Observation data: J2000 epoch
- Right ascension: 14^{h} 11^{m} 52.06^{s}
- Declination: −51° 26′ 24.1″
- Distance: 7,000 ly (2,100 pc) ly
- Apparent magnitude (V): 14.20
- Constellation: Centaurus
- Notable features: Has a symbiotic star system at its center
- Designations: V852 Cen, Hen 2-104, IRAS 14085-5112, PN G315.4+09.4, Wray 16-147, 2MASS J14115206-5126241

= Southern Crab Nebula =

Planetary nebula in the constellation Centaurus

The Southern Crab Nebula (or WRAY 16-147 or Hen 2-104) is a nebula in the constellation Centaurus. The nebula is several thousand light years from Earth, and its central star is a symbiotic Mira variable − white dwarf pair.

==Nomenclature==
It is named for its resemblance to the Crab Nebula, which is in the northern sky. The name Southern Crab was officially added to the IAU Catalog of Star Names on 13 June 2026.

The designation He2-104 (or Hen 2-104) comes from Karl Gordon Henize's 1967 catalog, Observations of Southern Planetary Nebulae. The catalog includes 459 items identified as planetary nebulae (or likely as such). (Note: Planetary nebulae are unrelated to planets.)
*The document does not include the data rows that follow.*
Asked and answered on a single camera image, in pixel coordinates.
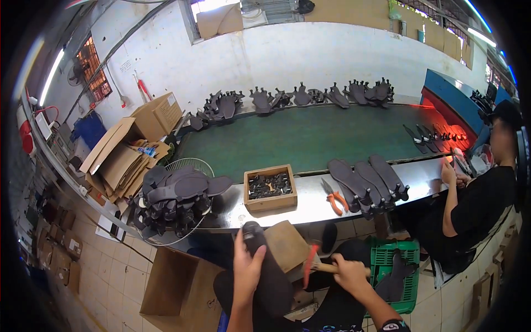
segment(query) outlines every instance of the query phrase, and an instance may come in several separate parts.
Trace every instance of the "white wall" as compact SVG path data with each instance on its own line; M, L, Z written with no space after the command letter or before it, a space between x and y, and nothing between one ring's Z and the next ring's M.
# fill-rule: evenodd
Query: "white wall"
M428 68L480 91L486 89L486 56L482 52L474 52L470 70L421 42L358 25L275 24L191 45L180 3L163 9L112 56L109 68L113 78L132 103L121 109L115 91L99 104L96 111L107 128L142 105L133 69L151 94L173 91L181 108L193 113L202 109L209 93L219 89L243 90L247 95L255 86L292 91L304 81L308 89L323 90L333 82L342 88L351 79L373 84L382 76L390 80L397 95L418 101ZM113 4L92 28L100 59L152 7L123 1ZM131 69L120 71L127 60Z
M53 105L59 109L59 124L63 123L66 116L68 115L68 112L72 108L72 105L74 105L74 102L78 98L79 94L81 93L81 91L83 91L82 85L73 87L68 83L68 71L73 65L74 62L71 59L63 58L61 60L61 62L59 63L59 68L62 68L63 73L61 74L59 70L55 72L54 77L52 79L52 83L50 84L50 88L48 90L48 94L46 95L46 98L44 100L44 106ZM83 115L80 113L80 106L82 110L84 110L83 114L86 114L89 111L90 102L85 95L81 97L79 104L76 105L74 111L72 111L72 115L70 115L70 117L66 121L66 123L72 130L74 129L74 122ZM53 108L46 110L46 115L48 116L48 119L50 121L53 121L55 119L56 114L57 113Z

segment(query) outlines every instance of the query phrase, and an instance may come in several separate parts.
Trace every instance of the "hand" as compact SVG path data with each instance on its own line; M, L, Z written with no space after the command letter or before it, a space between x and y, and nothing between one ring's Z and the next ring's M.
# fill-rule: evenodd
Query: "hand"
M233 305L247 305L253 300L254 291L260 279L266 246L259 247L251 258L243 242L242 230L234 241L234 298Z
M444 160L444 163L442 164L441 180L442 182L446 184L455 185L457 181L456 171L454 170L452 165L450 165L450 163L448 162L446 158L443 158L443 160Z
M472 180L472 178L466 174L457 174L456 173L456 184L457 184L457 188L464 188L466 186L466 184Z
M358 300L360 296L370 293L372 287L367 281L362 262L347 261L340 253L333 254L332 259L332 264L339 268L339 274L333 276L336 283Z

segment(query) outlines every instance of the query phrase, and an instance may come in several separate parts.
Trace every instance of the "wooden hammer handle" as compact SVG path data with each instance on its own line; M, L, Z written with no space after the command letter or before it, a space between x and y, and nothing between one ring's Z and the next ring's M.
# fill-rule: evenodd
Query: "wooden hammer handle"
M314 271L323 271L323 272L339 274L339 268L331 264L312 262L312 265L310 268ZM365 276L367 278L371 277L371 269L368 267L365 268Z

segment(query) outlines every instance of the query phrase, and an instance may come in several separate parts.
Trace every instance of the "green plastic crate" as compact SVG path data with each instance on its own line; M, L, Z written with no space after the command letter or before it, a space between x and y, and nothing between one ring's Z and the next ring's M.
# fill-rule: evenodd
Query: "green plastic crate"
M420 263L420 246L417 241L381 240L368 237L365 242L371 246L371 285L373 287L388 273L393 266L393 252L396 248L402 251L402 257L408 264ZM404 279L404 293L399 302L389 303L399 314L409 314L415 309L418 289L418 270Z

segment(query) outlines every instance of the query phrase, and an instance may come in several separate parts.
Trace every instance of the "conveyor belt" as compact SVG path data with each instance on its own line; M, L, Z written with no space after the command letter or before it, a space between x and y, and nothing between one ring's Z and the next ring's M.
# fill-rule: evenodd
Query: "conveyor belt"
M216 176L241 183L243 173L291 164L294 173L327 168L333 158L351 165L379 154L386 160L410 160L422 155L404 127L444 123L433 107L390 105L389 109L334 105L285 109L267 117L248 116L214 125L183 137L178 157L206 161Z

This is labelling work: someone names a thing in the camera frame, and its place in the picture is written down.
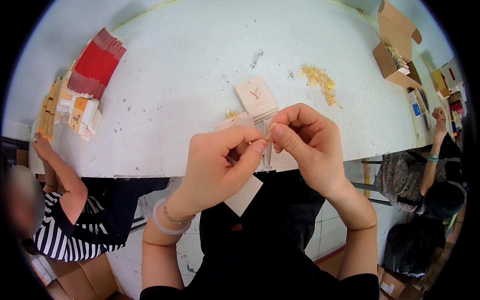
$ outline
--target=patterned blouse
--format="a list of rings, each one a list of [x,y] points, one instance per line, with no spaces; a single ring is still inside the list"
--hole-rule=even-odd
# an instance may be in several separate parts
[[[435,181],[446,181],[446,161],[446,159],[441,159],[437,163]],[[422,199],[420,184],[423,179],[425,166],[425,163],[417,161],[407,151],[387,154],[384,156],[373,184],[392,205],[395,204],[405,211],[413,212],[417,208],[416,206],[397,202],[397,198],[403,197],[412,201],[420,201]],[[424,212],[425,206],[422,205],[418,214],[421,215]]]

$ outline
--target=black garbage bag
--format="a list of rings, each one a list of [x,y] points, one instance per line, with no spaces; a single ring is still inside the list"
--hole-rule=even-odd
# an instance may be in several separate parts
[[[424,276],[435,248],[445,246],[444,227],[442,220],[421,216],[393,226],[385,247],[385,267],[409,277]]]

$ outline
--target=gold jewelry
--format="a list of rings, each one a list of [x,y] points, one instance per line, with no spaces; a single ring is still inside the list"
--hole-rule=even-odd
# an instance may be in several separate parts
[[[173,223],[178,224],[178,225],[187,224],[188,222],[192,221],[193,218],[195,218],[195,215],[191,216],[190,218],[188,218],[188,219],[185,220],[185,221],[177,221],[177,220],[175,220],[174,218],[170,217],[170,215],[168,214],[168,211],[167,211],[167,202],[170,200],[170,197],[171,197],[172,195],[173,195],[173,194],[168,195],[167,198],[165,199],[165,202],[163,203],[163,212],[165,213],[165,216],[167,217],[167,219],[168,219],[170,222],[173,222]]]

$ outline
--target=white table
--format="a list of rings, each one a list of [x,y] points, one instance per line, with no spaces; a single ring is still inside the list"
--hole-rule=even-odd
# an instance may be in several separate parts
[[[66,126],[59,131],[57,151],[80,176],[183,176],[190,137],[212,132],[227,110],[242,110],[233,85],[254,76],[263,77],[280,108],[303,102],[335,121],[345,161],[428,142],[405,89],[380,73],[372,55],[377,34],[345,6],[183,0],[113,33],[127,52],[100,102],[98,132],[87,142]],[[264,54],[252,68],[259,49]],[[302,63],[326,69],[342,110],[296,75]]]

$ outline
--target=black and white striped shirt
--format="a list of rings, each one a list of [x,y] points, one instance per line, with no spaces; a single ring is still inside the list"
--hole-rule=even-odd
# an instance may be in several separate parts
[[[39,251],[50,258],[70,262],[94,258],[125,246],[114,235],[108,235],[100,218],[104,208],[94,197],[87,197],[80,217],[72,225],[61,208],[62,195],[45,194],[42,225],[32,237]]]
==History of observations==
The Southern Crab was noted in a 1967 catalog, and was also observed using a CCD imager with the 2.2 meter telescope at the La Sila observatory in 1989. The 1989 observation marked a major expansion of knowledge about the nebula, and it was observed using various filters.

The nebula had already been observed using Earth-based telescopes, but images taken with the Hubble Space Telescope in 1999 have provided much more detail, revealing that at the center of the nebula are a pair of stars, a red giant and a white dwarf. It was imaged again by HST in 2019 with a newer instrument.

In 1999, it was imaged by the Hubble Space Telescope's Wide Field and Planetary Camera 2, noted for its unique "stair-step" crop and for such astrophotos as the Pillars of Creation.

The WFPC2 images were taken at an optical light wavelength of 658 nm.

The nebula was imaged again by the Hubble Space Telescope in 2019, and a set of images to celebrate the anniversary of the space telescope's launch in 1990 (29 years) by the Space Shuttle. This time a newer camera the WFC3 was used to image the nebula, at wavelengths filters of about 502, 656, 658, and 673 nanometers.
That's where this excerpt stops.